Le principe en une phrase
L’idée : les institutionnels déplacent d’énormes volumes et laissent des traces sur le graphique. Le SMC tente de repérer ces traces pour se positionner dans leur sens, plutôt que de se faire « chasser » comme la majorité des petits traders.
Les concepts clés
- Liquidité : les zones où s’accumulent les ordres (souvent au-dessus/dessous de sommets et creux évidents), que les gros acteurs viennent « prendre ».
- Order block : la dernière bougie avant un fort mouvement, vue comme une zone d’intérêt institutionnel.
- BOS / CHoCH : cassure de structure (Break of Structure) et changement de caractère (Change of Character), pour identifier un retournement de tendance.
- FVG (Fair Value Gap) : un déséquilibre de prix que le marché tend à combler.
Pourquoi c’est populaire (et critiqué)
Le SMC offre un cadre clair et visuel, ce qui séduit beaucoup de groupes de signaux (dont des canaux gold). Critique : ses concepts sont parfois interprétés de façon subjective, et aucun outil ne « voit » réellement les ordres institutionnels. C’est une grille de lecture utile, pas une certitude.

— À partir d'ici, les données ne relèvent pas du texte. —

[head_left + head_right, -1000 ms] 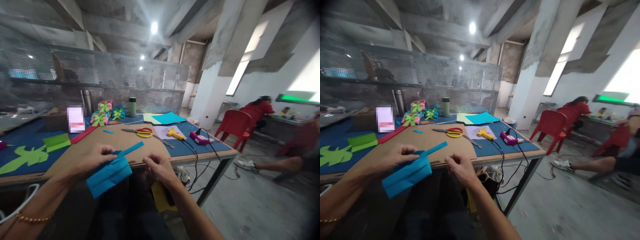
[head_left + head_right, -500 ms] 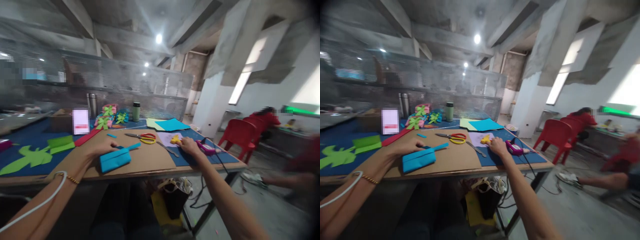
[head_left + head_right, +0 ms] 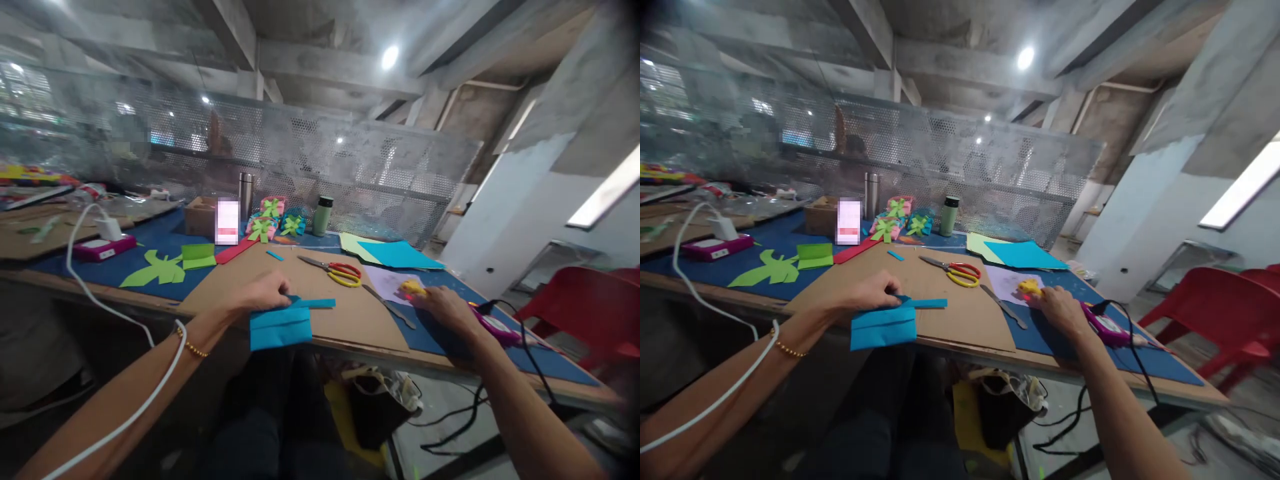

Apprendre le SMC : seul ou accompagné ?
Le SMC a un jargon dense (liquidité, order block, BOS, CHoCH, FVG) qui décourage en autodidacte. Une formation structurée ou un groupe qui explique chaque trade en SMC accélère la compréhension — à condition qu’il montre des résultats vérifiables, pas seulement de jolis schémas a posteriori. Plusieurs groupes de notre classement Telegram enseignent cette méthode ; comparez-les sur la transparence, pas sur le vocabulaire.
Le SMC fonctionne-t-il vraiment ?
Comme toute méthode technique : entre de bonnes mains et avec une gestion du risque stricte, il peut structurer des décisions. Mais il ne remplace ni l’expérience, ni la discipline. Méfiez-vous de quiconque vend le SMC comme un système infaillible.
Aucune méthode, SMC compris, ne dispense de la gestion du risque. Une belle analyse sans stop-loss reste un pari.